#### WHAT YOU NEED TO DO:
Down to the last line, repeat the data below exactly.

-- DATA BELOW follows --

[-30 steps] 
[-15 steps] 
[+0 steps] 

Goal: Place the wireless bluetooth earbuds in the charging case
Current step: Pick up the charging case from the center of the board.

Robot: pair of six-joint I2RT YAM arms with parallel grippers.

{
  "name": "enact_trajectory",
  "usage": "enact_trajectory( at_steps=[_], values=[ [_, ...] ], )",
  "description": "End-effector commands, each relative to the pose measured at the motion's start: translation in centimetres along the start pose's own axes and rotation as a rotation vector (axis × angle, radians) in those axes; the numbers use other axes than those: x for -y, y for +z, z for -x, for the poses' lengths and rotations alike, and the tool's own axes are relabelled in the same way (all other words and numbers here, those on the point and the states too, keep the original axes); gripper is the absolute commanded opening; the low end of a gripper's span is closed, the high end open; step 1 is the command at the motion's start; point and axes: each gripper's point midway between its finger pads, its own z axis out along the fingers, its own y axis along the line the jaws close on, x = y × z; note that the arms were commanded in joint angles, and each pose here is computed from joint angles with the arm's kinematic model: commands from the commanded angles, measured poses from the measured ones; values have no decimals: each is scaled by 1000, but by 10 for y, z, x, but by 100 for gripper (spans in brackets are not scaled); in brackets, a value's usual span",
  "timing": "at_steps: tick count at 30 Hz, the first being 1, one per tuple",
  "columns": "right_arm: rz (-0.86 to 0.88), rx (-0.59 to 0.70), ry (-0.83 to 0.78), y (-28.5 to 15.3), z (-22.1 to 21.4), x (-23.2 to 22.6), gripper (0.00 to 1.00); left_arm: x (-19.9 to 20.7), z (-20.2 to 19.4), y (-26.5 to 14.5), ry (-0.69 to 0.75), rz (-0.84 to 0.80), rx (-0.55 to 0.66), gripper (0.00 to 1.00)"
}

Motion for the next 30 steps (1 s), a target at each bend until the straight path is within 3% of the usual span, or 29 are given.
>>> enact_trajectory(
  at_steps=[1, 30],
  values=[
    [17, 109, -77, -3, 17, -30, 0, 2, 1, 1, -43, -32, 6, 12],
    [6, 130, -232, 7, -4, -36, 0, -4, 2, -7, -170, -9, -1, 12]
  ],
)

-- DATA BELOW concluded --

#### WRITTEN ANSWER:
[-30 steps] 
[-15 steps] 
[+0 steps] 

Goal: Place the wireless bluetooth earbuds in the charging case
Current step: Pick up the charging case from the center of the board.

Robot: pair of six-joint I2RT YAM arms with parallel grippers.

{
  "name": "enact_trajectory",
  "usage": "enact_trajectory( at_steps=[_], values=[ [_, ...] ], )",
  "description": "End-effector commands, each relative to the pose measured at the motion's start: translation in centimetres along the start pose's own axes and rotation as a rotation vector (axis × angle, radians) in those axes; the numbers use other axes than those: x for -y, y for +z, z for -x, for the poses' lengths and rotations alike, and the tool's own axes are relabelled in the same way (all other words and numbers here, those on the point and the states too, keep the original axes); gripper is the absolute commanded opening; the low end of a gripper's span is closed, the high end open; step 1 is the command at the motion's start; point and axes: each gripper's point midway between its finger pads, its own z axis out along the fingers, its own y axis along the line the jaws close on, x = y × z; note that the arms were commanded in joint angles, and each pose here is computed from joint angles with the arm's kinematic model: commands from the commanded angles, measured poses from the measured ones; values have no decimals: each is scaled by 1000, but by 10 for y, z, x, but by 100 for gripper (spans in brackets are not scaled); in brackets, a value's usual span",
  "timing": "at_steps: tick count at 30 Hz, the first being 1, one per tuple",
  "columns": "right_arm: rz (-0.86 to 0.88), rx (-0.59 to 0.70), ry (-0.83 to 0.78), y (-28.5 to 15.3), z (-22.1 to 21.4), x (-23.2 to 22.6), gripper (0.00 to 1.00); left_arm: x (-19.9 to 20.7), z (-20.2 to 19.4), y (-26.5 to 14.5), ry (-0.69 to 0.75), rz (-0.84 to 0.80), rx (-0.55 to 0.66), gripper (0.00 to 1.00)"
}

Motion for the next 30 steps (1 s), a target at each bend until the straight path is within 3% of the usual span, or 29 are given.
>>> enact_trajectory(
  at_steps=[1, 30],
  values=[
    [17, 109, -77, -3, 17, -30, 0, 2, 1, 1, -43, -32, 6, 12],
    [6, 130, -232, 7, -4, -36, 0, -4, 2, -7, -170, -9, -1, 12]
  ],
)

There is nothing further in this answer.